Brit and Andy were in a drop ship as part of Fireteam Two, which Transon had decided to send as a mixed deployment of close-attack fighters and three Armadillo Class drop ships with breaching teams.
Fireteam One went in hot. They would complete strafing runs to draw out any remaining close fighters the pirates deployed in response, until Aggression’s Cost had a better picture of their capabilities. Then the breaching teams would burn and brake, landing at assigned points across Object 8221’s circumference in areas intelligence had deemed most likely to serve as habitat on the asteroid.
“They’re going to kill those kids,” a short-haired lieutenant named Arsel sitting across from them complained, staring down the disassembled barrel of her projectile rifle. She held the tube up to the single overhead light then dropped it across her knees to rub the steel with an oiled cloth. It was busy work. Everyone in the small bay was engaged in their own version.
Brit shook her head. “If they were going to kill them, they would have done it when we first hit their long-range scans. They think they can take us. They haven’t tried to run, so that means they’re going to stand and fight.”
“Can they?” Arsel said. “When was the last time we took on a station?”
“It’s an object,” Andy said.
“It’s a fortress in the middle of nowhere,” Arsel countered. “There’s no telling what we’re going to find when we get into that place.” She slid her K-bar knife out of her thigh sheath and turned the black blade in the light. “I don’t care if those kids are dead. Me, I’ll be in corridors cutting throats.”
“Hooah,” someone said down the line without looking up.
Arsel nodded and slid the knife back home.
“I’ll be right behind you,” Brit said. “I’ve got no mercy for child molesters. I just don’t want to end up in some trap only to find out there were never any kids to begin with.”
“The kids are real,” Andy said. He’d been studying Carthage InnerSol, their shipping routes between High Terra, Mercury, Mars and sometimes Cruithne. They were branching out to Jupiter as well. They moved mostly calorie stock, ice, and other food stuffs, playing a tight game with pricing and demand that had a devastating impact on isolated settlements. It looked to him like the pirates had other reasons than ransom to punish CEO Angie Carthage.
Andy set those thoughts aside as extra information. He didn’t have space in his mind right now for moral questions about the citizens they were here to save. Soon enough, he would need to make split-second decisions that would cost lives. He knew if he brought the info up to the rest of them it would only make him look soft. Most of the TSF weren’t interested in humanizing the enemy.
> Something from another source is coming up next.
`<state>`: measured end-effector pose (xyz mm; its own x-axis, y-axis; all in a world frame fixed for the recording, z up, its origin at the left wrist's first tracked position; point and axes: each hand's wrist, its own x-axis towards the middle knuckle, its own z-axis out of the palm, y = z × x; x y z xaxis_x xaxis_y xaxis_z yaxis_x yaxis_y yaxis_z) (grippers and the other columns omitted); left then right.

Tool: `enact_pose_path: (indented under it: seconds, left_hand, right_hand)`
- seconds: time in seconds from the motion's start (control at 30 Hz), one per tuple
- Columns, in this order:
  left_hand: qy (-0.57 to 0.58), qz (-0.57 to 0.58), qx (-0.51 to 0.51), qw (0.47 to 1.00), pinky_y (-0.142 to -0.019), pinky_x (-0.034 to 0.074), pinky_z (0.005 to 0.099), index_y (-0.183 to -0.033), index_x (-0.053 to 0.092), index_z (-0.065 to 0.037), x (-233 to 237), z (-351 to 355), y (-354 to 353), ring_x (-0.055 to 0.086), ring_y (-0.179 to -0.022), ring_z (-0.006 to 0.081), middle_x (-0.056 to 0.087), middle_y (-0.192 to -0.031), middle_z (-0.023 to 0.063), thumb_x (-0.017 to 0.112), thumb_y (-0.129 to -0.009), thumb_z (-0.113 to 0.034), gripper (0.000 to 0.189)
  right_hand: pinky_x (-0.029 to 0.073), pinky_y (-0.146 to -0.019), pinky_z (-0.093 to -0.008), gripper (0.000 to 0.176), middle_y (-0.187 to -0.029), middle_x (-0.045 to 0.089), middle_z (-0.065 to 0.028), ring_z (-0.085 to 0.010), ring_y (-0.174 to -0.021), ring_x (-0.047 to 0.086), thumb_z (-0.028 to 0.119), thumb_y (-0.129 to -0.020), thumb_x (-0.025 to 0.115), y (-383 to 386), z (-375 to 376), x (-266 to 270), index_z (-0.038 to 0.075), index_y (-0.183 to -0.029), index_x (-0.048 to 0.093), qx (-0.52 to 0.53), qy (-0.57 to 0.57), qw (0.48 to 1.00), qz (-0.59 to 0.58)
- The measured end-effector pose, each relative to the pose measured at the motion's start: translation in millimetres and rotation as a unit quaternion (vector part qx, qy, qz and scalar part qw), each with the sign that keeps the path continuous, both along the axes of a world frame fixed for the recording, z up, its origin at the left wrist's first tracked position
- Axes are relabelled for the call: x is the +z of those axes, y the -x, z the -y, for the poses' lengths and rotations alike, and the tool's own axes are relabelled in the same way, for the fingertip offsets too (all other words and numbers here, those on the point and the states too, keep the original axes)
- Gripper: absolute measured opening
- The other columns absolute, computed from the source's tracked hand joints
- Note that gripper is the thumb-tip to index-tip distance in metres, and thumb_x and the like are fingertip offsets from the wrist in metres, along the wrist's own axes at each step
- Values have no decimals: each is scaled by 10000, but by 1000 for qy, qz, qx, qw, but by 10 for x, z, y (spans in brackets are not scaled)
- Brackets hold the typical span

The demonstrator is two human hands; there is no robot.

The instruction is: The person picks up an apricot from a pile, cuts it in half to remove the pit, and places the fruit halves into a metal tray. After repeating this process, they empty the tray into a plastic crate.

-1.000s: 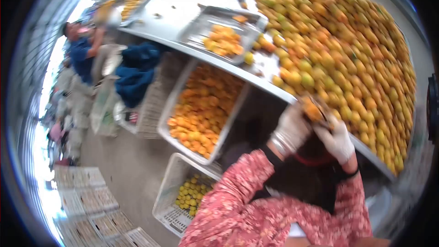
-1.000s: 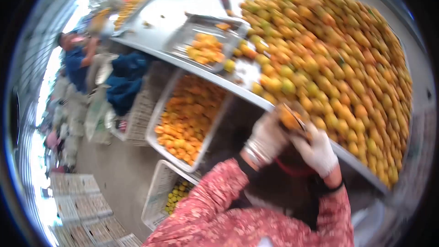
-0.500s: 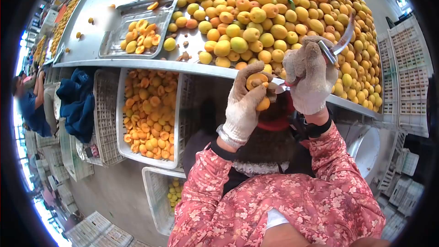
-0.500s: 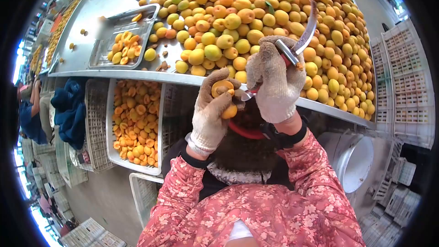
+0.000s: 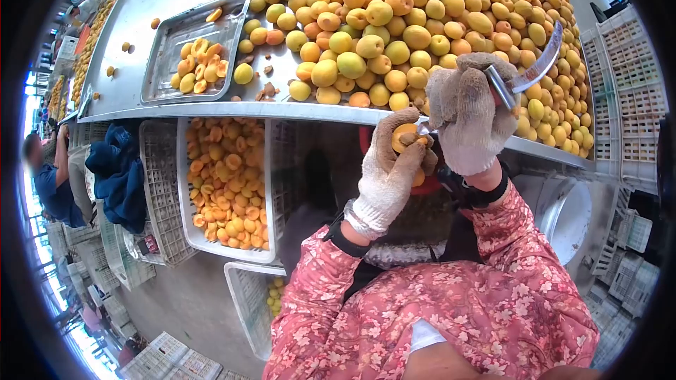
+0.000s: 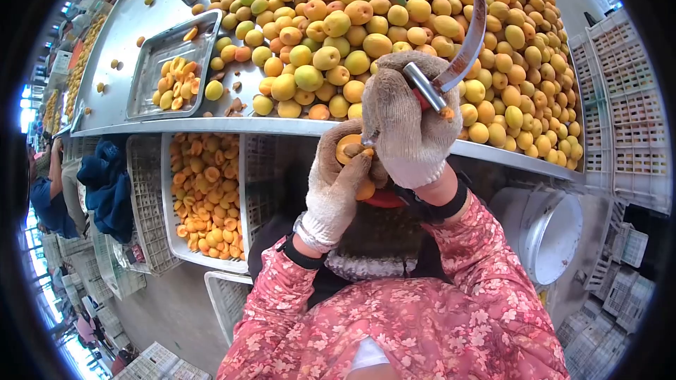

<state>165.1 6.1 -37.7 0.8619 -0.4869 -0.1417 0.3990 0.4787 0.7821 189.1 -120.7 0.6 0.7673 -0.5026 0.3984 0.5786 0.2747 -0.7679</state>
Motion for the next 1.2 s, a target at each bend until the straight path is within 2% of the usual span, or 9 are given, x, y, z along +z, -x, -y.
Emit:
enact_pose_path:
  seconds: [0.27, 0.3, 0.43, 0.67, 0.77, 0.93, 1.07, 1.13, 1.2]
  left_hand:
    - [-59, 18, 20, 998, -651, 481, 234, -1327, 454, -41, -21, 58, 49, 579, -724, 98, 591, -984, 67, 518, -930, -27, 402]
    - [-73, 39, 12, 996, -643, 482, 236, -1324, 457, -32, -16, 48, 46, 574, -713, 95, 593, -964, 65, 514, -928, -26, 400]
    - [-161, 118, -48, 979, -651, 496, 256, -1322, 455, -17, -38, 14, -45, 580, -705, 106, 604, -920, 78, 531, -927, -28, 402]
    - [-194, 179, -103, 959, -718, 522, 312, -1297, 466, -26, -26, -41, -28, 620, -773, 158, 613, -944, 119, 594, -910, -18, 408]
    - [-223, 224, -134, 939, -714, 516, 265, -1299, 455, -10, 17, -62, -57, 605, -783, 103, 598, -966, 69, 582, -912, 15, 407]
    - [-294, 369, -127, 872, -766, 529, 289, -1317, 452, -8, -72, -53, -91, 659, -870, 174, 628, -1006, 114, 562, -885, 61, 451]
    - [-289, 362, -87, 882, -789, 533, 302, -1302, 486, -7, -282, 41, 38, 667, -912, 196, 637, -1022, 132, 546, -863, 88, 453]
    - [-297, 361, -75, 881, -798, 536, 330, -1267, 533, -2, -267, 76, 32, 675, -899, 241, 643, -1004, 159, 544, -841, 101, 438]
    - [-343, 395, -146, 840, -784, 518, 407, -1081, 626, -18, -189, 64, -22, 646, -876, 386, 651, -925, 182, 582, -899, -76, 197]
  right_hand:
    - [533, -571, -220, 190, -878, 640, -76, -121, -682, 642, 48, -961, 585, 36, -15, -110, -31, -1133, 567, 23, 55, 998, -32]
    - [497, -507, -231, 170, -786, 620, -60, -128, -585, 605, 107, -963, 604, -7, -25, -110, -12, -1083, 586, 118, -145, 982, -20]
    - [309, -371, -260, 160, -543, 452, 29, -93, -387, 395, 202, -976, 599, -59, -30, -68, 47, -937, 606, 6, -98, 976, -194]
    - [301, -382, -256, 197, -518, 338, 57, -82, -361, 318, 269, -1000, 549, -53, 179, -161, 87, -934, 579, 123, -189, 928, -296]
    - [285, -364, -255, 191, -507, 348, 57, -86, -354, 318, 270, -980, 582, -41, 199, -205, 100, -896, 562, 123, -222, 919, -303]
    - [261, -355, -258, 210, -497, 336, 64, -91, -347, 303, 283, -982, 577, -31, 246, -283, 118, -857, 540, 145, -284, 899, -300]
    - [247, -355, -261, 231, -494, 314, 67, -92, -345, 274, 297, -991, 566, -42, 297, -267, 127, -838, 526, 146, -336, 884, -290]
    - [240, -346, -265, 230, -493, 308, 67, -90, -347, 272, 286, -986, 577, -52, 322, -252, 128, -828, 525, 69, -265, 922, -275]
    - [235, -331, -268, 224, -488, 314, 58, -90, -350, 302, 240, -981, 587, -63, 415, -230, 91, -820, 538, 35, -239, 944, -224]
The pilot came over the intercom and said, “Fireteam One has established their base of fire at a stand-off distance of a thousand klicks. We’re cleared for approach. I’m still showing significant point defense weapons and possible remaining attack fighters ready to say hello. Stay buckled in until we’re on surface and I complete the breach.”
“You gonna kiss us goodbye, Dad?” somebody shouted.
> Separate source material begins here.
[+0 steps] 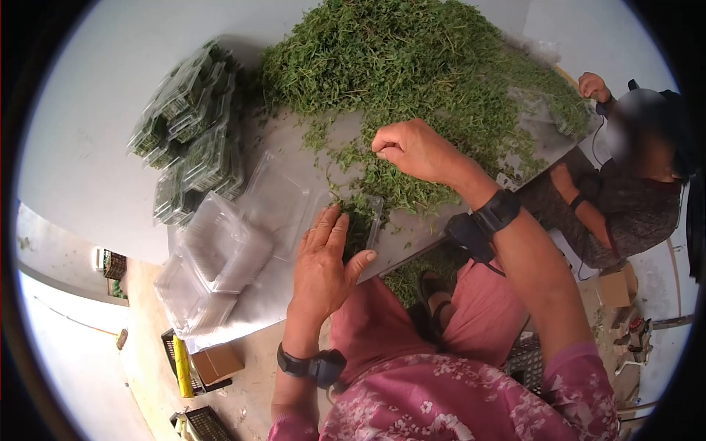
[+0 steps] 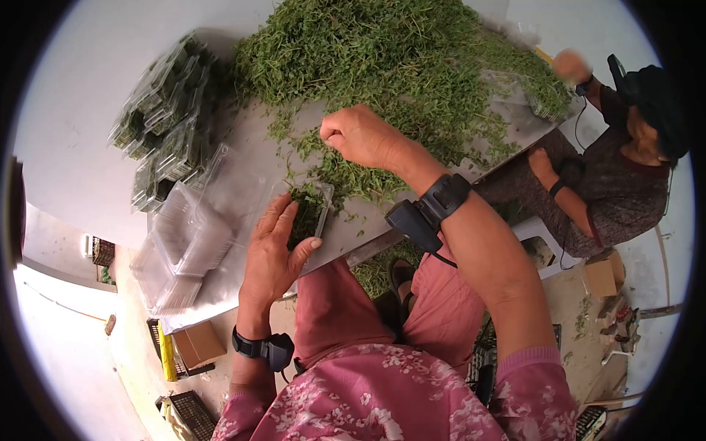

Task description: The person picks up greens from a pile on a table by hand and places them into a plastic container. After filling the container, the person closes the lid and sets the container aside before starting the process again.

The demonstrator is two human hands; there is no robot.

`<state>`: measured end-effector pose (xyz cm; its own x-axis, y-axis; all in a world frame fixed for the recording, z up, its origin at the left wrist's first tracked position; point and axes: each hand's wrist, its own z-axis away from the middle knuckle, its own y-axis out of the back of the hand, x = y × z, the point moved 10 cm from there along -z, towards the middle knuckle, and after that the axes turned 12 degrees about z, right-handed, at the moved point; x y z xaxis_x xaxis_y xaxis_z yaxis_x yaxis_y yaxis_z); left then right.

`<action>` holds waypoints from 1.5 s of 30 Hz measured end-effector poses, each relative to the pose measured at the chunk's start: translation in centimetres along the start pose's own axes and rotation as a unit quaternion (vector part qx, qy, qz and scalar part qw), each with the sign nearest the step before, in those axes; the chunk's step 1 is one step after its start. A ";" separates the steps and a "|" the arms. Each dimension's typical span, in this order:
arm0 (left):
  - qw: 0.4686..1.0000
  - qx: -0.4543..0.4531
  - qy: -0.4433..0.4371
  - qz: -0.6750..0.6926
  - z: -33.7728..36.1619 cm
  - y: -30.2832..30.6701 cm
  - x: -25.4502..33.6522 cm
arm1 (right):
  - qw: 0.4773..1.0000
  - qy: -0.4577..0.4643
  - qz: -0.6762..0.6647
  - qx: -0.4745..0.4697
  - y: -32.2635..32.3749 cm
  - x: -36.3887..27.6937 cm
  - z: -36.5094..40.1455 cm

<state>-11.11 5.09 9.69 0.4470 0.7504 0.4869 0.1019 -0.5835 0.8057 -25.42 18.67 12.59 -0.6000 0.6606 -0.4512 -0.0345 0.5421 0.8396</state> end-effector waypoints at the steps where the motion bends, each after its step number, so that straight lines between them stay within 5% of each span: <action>1: 1.000 -0.010 0.005 -0.005 -0.1 -0.5 -0.3 | 1.000 -0.004 -0.003 0.001 -0.2 0.4 -0.1; 13: 0.998 -0.045 0.033 -0.027 -0.2 -1.7 -1.3 | 0.998 0.043 -0.039 -0.039 -5.0 -2.3 -2.5; 19: 0.999 -0.037 0.030 -0.018 -0.3 -1.7 -1.3 | 0.993 -0.086 0.076 -0.019 -5.9 2.6 -4.3; 22: 0.999 -0.030 0.018 -0.018 -0.2 -1.6 -1.2 | 0.987 -0.071 0.146 0.005 -7.6 1.9 -4.9; 25: 0.999 -0.028 0.013 -0.018 -0.2 -1.6 -1.1 | 0.979 -0.087 0.167 -0.079 -9.9 2.1 -5.1; 28: 0.999 -0.028 0.013 -0.016 -0.2 -1.5 -1.2 | 0.968 -0.069 0.193 -0.144 -11.2 2.0 -5.0; 34: 1.000 -0.024 0.008 -0.006 -0.1 -1.5 -1.2 | 0.971 0.022 0.220 -0.091 -10.9 0.9 -5.0; 37: 1.000 -0.030 -0.002 -0.008 0.1 -1.4 -1.1 | 0.982 0.005 0.175 -0.074 -8.2 1.0 -4.1; 40: 0.999 -0.037 -0.011 0.002 0.3 -1.2 -1.1 | 0.998 0.018 0.041 0.046 -3.3 1.1 -3.3; 45: 1.000 -0.021 0.007 0.021 0.6 -0.6 -0.5 | 0.994 -0.003 -0.110 0.010 0.0 -1.0 -1.6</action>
<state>-10.83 4.83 8.73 0.4374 0.7296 0.5257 0.0460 -0.6020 0.7972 -26.11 17.14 13.52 -0.5745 0.5290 -0.6246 -0.1471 0.6840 0.7145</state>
“You can kiss my ass on the way out, how’s that?”
Everyone laughed at the bad joke, bleeding off tension. Andy kept his hands on his rifle where it rested between his knees, muzzle pointed at the ceiling. He worked his jaw back and forth, testing his helmet’s motion. He could have logged into Fireteam One’s battle net to get a better sense of the close fight around Object 8221 but he reminded himself again that he didn’t need extra information clouding his thoughts. He glanced at Brit, whose hard blue eyes stared straight ahead. She drummed her fingers on her rifle’s barrel, tapping a boot to some internal rhythm. She kept her jaw clenched, which made her face look angular and hard, almost like a skull.
The ship dropped straight down at least fifty meters, sending Andy’s stomach through his throat. The drop was followed by a hard-braking maneuver that threw him sideways against his seat harness. Scraping noises ran the length of the wall at his back, as if chaff and kinetics were bouncing against the drop ship’s hull.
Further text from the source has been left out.